PRENDERE DI MIRA i giornalisti è stato un punto di svolta nel processo informativo: abbiamo capito di essere degli obiettivi, che la nostra famiglia era in pericolo per niente, solo per essere la famiglia di un reporter. L’occupazione israeliana ha ucciso 174 giornalisti dei media locali e internazionali, a decine sono stati feriti. Molti, senza più una gamba o un braccio, hanno ripreso a lavorare, un atto di ribellione e audacia. La battaglia dell’informazione deve proseguire.

È IRONICO, ora la gente ha paura ad avvicinarsi a un giornalista: sanno che può essere un obiettivo dell’esercito di occupazione. Alcuni proprietari ci hanno chiesto di lasciare le case che avevamo affittato, temono che finiscano nel mirino e di essere poi costretti ad andarsene alla ricerca di tende e rifugi per le proprio famiglie.

A rendere la situazione ancora peggiore per la mia famiglia è stato l’ennesimo sfollamento: siamo stati costretti a lasciare il centro, verso il sud di Gaza, a Rafah. Abbiamo trovato una casa da affittare e siamo rimasti lì. Il primo giorno l’esercito israeliano ha bombardato l’abitazione accanto, uccidendo 23 persone, tra loro c’erano donne e bambini. Le finestre e le porte della nostra casa sono andate distrutte dalla potenza dell’esplosione. Ci siamo ritrovati al freddo, a usare mezzi primitivi per scaldarci.

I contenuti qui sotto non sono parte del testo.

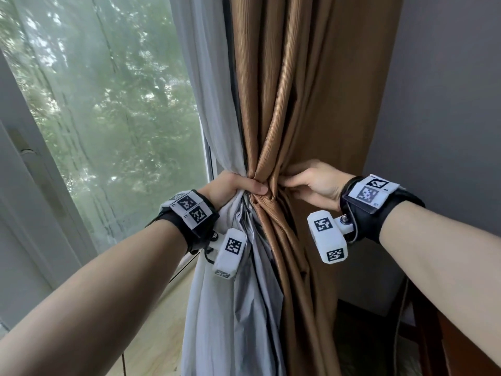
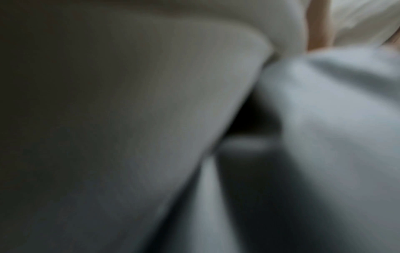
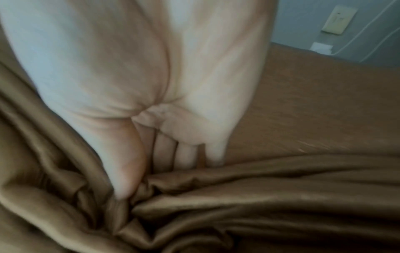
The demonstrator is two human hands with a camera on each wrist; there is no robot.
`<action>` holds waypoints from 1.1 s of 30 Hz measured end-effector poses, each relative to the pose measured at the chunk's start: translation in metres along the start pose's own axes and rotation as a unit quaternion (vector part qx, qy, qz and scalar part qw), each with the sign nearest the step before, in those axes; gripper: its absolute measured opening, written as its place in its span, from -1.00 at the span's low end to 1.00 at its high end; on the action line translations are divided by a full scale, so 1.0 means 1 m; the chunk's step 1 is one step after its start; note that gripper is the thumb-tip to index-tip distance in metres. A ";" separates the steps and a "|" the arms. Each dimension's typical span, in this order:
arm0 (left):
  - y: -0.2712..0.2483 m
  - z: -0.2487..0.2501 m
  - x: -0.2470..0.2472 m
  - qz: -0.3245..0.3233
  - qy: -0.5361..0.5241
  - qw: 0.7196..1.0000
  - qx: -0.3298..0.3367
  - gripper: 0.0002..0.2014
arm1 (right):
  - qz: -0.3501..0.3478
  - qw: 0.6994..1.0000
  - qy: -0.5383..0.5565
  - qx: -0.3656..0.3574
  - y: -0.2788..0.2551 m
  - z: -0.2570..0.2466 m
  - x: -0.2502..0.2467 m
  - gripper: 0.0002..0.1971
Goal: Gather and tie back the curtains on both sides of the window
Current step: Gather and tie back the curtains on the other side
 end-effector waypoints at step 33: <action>0.008 0.004 -0.005 0.034 0.012 0.998 0.045 -0.22 | 0.169 0.985 -0.034 -0.002 0.018 0.019 -0.043 -0.58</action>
Point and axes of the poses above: each hand's wrist, its own y-axis towards the middle knuckle, its own x-axis out of the palm, z = x × y, the point moved 8 cm from there along y, towards the middle knuckle, and after that the axes turned 4 degrees about x, right-handed, at the moved point
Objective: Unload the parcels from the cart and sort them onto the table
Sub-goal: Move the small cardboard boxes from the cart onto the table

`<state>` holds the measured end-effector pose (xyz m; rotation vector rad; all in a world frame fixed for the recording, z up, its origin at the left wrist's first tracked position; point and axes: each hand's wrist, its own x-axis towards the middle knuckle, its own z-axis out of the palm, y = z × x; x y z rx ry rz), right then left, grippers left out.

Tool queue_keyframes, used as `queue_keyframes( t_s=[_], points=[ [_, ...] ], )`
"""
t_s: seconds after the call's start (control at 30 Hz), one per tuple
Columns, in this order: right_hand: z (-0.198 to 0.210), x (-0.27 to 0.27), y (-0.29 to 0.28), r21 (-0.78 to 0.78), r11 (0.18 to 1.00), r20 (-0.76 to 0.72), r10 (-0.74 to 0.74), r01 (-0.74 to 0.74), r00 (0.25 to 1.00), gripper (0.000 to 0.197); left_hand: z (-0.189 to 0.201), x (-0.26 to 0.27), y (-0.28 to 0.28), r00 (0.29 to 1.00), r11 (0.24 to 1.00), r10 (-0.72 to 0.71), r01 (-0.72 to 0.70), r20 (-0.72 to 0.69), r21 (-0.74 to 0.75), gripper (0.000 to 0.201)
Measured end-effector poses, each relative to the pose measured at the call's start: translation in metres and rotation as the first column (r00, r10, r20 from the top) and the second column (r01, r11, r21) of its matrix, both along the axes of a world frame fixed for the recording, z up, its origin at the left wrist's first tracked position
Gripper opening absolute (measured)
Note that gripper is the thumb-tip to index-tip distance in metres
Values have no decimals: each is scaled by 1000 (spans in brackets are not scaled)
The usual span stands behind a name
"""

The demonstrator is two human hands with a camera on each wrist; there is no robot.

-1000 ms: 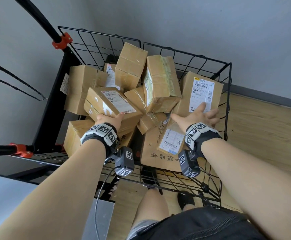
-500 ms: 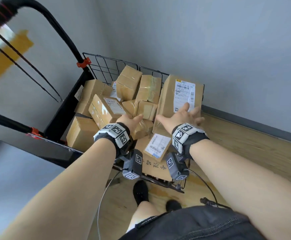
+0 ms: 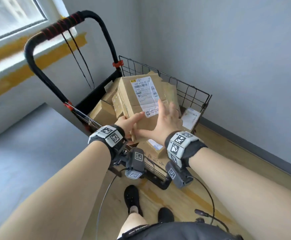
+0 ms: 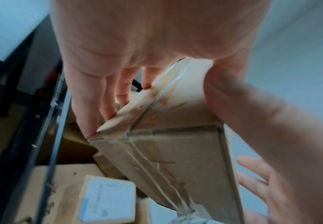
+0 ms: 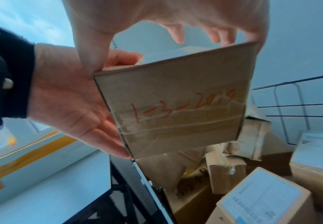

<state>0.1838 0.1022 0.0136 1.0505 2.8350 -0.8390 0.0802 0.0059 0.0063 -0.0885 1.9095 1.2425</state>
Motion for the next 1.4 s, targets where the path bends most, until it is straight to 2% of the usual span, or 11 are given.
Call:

Non è durata a lungo: la minaccia dell’invasione è arrivata anche a Rafah. Siamo stati costretti a prendere con noi i nostri figli e a tornare di nuovo al centro di Gaza, a spostare i nostri equipaggiamenti ormai diventati parte della famiglia. Sono gli unici strumenti per dire al mondo la verità.

IO SONO tra le pochissime e fortunate persone che è riuscita a lasciare Gaza con la propria famiglia. Sono arrivato in Italia. Da qui continuiamo a sentire i nostri cari e gli amici che abbiamo lasciato indietro. Siamo andati via da Gaza con i nostri corpi, ma le anime e i cuori sono ancora là, a muoversi tra i messaggi che arrivano dai gruppi su WhatsApp e che non fanno che ingigantire il nostro dolore e la sofferenza per una patria che sanguina. Il numero degli uccisi cresce ogni secondo, 51.500 palestinesi tra cui 16.859 bambini, 11.500 donne e oltre 10mila dispersi.

LE FORZE di occupazione israeliane stanno continuando a distruggere Gaza sistematicamente, facendoci cadere sopra oltre 85mila tonnellate di esplosivo che hanno devastato la maggior parte degli ospedali, le scuole, le università, le moschee e ovviamente le case. Il 75% di Gaza è in macerie.

Il mondo parla di democrazia e umanità, ci vende l’illusione dei diritti umani che distribuisce secondo i propri interessi. Di fronte a Gaza, però, non si muove per fermare il genocidio. E noi giornalisti diamo una responsabilità anche ai nostri colleghi delle agenzie internazionali che stanno lì a guardarci mentre veniamo massacrati dall’esercito israeliano senza intervenire per proteggerci, formando gruppi di pressione sui propri governi o su Israele perché smetta di prendere di mira l’informazione di Gaza.